— Work request —
Filter the entries below, keeping only lines with the word "where".

====== Data records ======

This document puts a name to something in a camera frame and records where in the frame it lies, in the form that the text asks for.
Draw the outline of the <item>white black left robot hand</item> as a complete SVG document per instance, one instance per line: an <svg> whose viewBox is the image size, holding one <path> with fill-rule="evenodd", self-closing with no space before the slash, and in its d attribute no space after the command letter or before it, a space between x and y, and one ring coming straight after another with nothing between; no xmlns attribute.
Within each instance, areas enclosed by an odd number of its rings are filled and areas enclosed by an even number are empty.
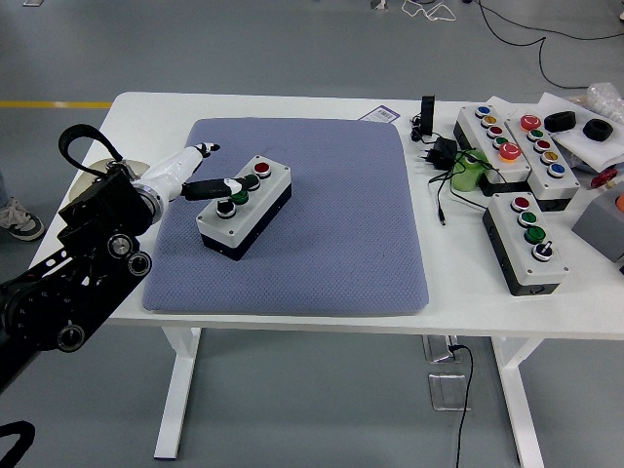
<svg viewBox="0 0 624 468"><path fill-rule="evenodd" d="M259 186L259 177L254 174L188 182L203 161L219 149L218 144L211 142L187 146L166 161L151 167L133 182L133 186L163 206L178 196L189 201L211 200Z"/></svg>

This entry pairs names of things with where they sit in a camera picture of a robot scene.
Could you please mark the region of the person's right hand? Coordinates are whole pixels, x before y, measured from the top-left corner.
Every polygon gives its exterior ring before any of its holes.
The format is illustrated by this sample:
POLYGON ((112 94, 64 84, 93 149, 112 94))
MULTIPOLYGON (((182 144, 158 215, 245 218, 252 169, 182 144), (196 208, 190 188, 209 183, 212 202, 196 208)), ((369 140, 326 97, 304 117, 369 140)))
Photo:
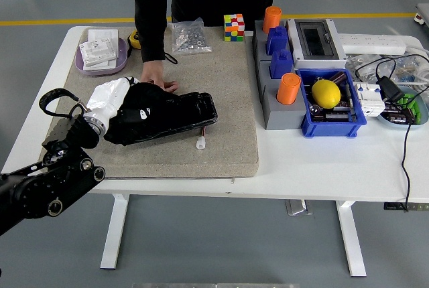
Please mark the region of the person's right hand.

======

— Worked solution —
This document puts a name to something in a camera frame and records where in the frame it lies, in the form that the text asks for.
This entry pairs names of things with where they sit in a camera picture of a robot scene.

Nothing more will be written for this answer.